EXERCISE OBJECTIVE —
Search the data for the word "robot". Reproduce every line where it is found.

DATASET ENTRIES —
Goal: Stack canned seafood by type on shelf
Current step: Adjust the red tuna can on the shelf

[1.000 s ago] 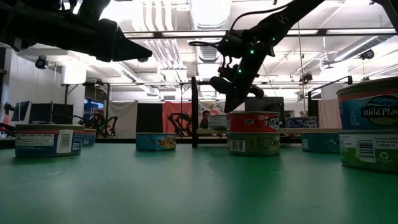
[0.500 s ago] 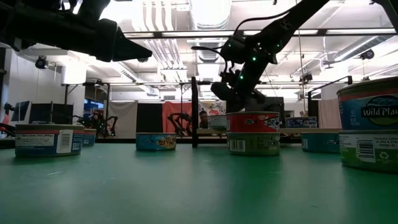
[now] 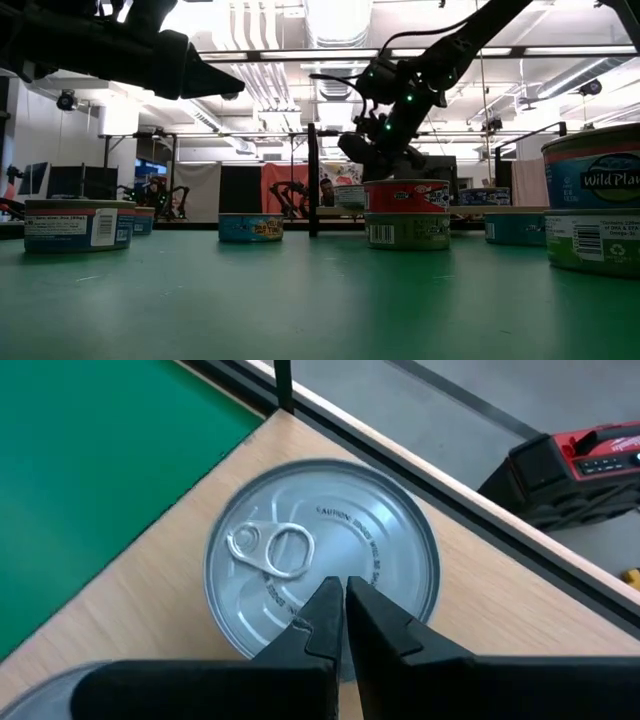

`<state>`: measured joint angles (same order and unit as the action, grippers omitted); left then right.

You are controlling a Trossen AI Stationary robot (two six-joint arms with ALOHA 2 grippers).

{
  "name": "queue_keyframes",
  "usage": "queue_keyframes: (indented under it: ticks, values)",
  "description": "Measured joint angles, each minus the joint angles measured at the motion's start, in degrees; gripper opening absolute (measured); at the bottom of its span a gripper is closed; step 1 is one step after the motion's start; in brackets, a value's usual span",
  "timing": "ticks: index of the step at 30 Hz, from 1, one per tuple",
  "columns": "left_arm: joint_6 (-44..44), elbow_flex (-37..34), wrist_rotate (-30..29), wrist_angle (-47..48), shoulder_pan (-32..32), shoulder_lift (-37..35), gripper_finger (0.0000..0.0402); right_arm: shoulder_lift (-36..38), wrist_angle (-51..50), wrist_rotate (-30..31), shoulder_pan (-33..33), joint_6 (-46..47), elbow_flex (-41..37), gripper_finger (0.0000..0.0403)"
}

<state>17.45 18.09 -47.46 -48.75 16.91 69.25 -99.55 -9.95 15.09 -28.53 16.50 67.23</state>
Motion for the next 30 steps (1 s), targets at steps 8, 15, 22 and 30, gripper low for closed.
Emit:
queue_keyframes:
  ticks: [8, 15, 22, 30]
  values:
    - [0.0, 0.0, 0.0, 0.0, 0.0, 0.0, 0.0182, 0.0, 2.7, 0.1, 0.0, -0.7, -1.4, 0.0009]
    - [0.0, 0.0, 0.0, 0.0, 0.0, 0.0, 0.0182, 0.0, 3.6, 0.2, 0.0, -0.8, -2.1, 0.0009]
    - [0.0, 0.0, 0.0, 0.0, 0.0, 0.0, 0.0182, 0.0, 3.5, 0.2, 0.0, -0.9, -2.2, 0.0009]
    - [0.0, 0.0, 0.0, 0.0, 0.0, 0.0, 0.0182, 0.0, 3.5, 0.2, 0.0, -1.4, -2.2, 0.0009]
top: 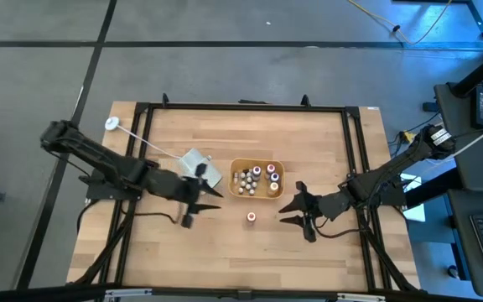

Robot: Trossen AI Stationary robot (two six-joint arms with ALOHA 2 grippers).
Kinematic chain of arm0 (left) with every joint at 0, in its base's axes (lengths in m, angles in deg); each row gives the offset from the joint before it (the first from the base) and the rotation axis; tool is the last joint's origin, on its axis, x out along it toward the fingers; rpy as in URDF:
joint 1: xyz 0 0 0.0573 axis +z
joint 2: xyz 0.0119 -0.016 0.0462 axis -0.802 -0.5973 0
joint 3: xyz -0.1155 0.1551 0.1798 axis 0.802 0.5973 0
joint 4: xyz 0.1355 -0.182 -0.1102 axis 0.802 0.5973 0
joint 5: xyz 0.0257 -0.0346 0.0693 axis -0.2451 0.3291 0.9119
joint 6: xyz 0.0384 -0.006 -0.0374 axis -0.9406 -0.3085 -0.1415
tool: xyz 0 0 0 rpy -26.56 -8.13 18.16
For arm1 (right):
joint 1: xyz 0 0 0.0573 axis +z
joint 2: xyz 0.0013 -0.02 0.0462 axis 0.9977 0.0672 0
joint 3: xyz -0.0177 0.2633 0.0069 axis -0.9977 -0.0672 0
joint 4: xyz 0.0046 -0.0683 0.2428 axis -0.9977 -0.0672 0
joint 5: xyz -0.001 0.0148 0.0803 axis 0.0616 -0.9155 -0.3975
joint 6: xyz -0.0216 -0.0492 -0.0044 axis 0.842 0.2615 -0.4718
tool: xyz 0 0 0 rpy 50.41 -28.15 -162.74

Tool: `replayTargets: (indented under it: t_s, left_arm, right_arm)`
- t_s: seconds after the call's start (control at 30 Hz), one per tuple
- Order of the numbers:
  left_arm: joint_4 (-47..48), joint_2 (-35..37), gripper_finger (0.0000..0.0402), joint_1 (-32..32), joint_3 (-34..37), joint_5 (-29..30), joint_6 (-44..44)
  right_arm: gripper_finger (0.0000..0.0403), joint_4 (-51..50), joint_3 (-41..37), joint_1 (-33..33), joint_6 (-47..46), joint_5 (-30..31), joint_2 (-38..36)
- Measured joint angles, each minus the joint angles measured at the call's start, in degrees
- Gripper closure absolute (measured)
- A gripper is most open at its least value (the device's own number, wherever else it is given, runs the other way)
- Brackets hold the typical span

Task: Pick & Place food coloring
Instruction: Put the large orange food coloring bottle into the yellow bin

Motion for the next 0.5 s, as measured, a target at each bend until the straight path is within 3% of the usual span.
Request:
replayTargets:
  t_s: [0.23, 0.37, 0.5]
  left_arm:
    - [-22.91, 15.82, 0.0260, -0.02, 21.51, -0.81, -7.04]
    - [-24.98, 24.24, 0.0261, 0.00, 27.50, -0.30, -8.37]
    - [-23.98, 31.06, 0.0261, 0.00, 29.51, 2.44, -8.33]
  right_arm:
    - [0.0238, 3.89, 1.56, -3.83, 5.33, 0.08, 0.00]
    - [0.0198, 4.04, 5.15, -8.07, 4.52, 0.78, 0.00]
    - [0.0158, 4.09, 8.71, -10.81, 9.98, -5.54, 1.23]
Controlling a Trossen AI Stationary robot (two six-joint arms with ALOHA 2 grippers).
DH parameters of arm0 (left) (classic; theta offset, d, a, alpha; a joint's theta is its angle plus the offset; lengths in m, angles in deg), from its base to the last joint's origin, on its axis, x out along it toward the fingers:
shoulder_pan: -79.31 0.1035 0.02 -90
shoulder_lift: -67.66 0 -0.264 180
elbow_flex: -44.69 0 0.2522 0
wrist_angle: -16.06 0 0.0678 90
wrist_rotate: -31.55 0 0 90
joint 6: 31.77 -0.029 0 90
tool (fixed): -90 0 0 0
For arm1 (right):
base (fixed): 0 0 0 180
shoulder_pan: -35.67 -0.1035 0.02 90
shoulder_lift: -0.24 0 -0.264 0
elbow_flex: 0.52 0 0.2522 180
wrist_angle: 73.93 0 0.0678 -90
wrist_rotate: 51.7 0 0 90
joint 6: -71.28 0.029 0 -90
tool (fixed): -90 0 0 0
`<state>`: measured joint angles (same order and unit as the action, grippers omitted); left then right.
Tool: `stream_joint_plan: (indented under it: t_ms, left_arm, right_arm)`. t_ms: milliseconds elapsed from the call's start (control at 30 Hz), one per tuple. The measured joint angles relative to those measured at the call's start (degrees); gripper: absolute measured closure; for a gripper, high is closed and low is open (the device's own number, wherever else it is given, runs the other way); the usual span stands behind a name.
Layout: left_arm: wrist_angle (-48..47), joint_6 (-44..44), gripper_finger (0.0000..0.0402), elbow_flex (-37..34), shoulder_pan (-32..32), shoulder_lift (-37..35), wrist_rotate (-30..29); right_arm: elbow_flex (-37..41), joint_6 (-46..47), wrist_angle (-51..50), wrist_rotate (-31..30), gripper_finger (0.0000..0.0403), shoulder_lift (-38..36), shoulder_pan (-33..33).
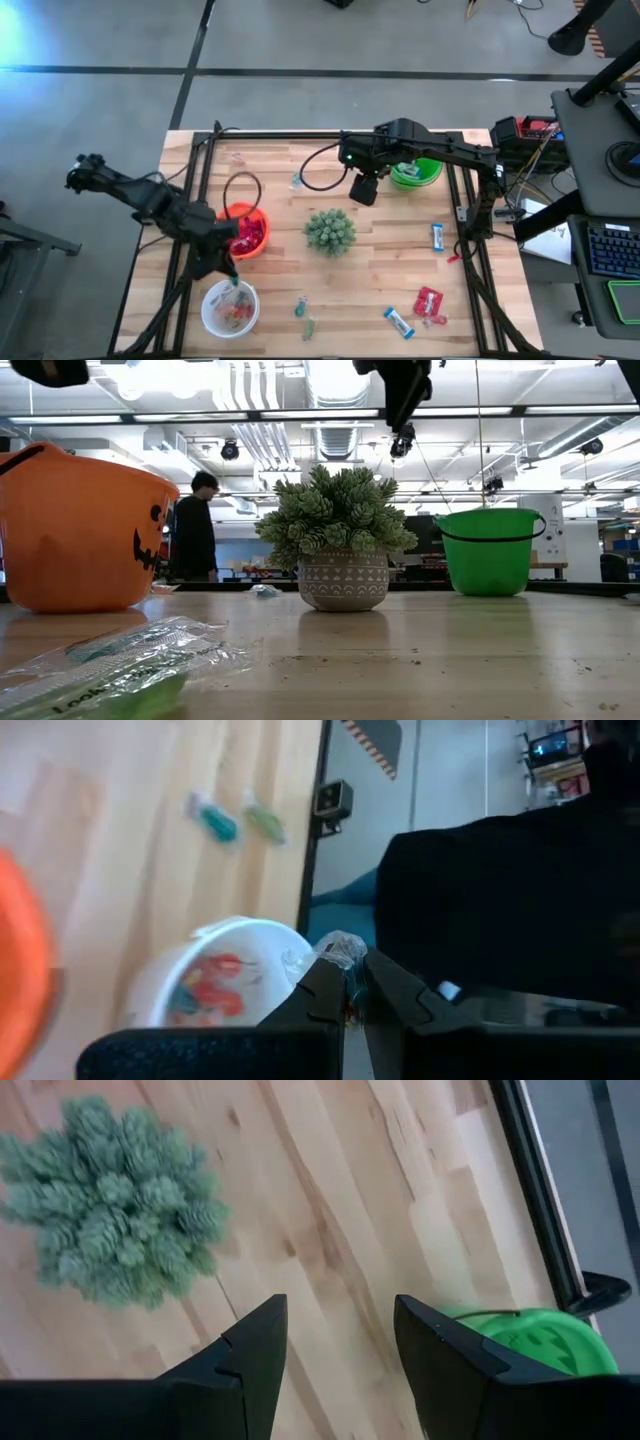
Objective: Sort candy
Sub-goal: Put the blue gummy into the white bucket
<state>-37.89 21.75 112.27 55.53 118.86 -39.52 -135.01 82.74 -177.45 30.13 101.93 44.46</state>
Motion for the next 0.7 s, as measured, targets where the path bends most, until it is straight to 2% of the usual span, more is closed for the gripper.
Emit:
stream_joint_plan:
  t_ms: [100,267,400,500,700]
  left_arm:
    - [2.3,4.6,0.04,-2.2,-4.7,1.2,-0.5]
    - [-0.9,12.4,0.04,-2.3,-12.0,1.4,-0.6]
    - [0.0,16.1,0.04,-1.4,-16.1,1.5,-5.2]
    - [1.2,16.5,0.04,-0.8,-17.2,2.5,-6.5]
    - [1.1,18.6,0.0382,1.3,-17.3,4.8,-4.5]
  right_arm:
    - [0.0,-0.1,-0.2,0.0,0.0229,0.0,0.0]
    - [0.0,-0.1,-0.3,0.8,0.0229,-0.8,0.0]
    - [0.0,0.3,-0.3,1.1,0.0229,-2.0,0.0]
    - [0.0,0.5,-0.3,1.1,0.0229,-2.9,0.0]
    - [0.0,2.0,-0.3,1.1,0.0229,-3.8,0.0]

OUTPUT FOR THIS TASK —
You are controlling a Trossen AI Stationary robot (two six-joint arms with ALOHA 2 grippers).
Robot: Trossen AI Stationary robot (two six-joint arms with ALOHA 2 grippers).
Controlling a Trossen AI Stationary robot (two six-joint arms with ALOHA 2 grippers).

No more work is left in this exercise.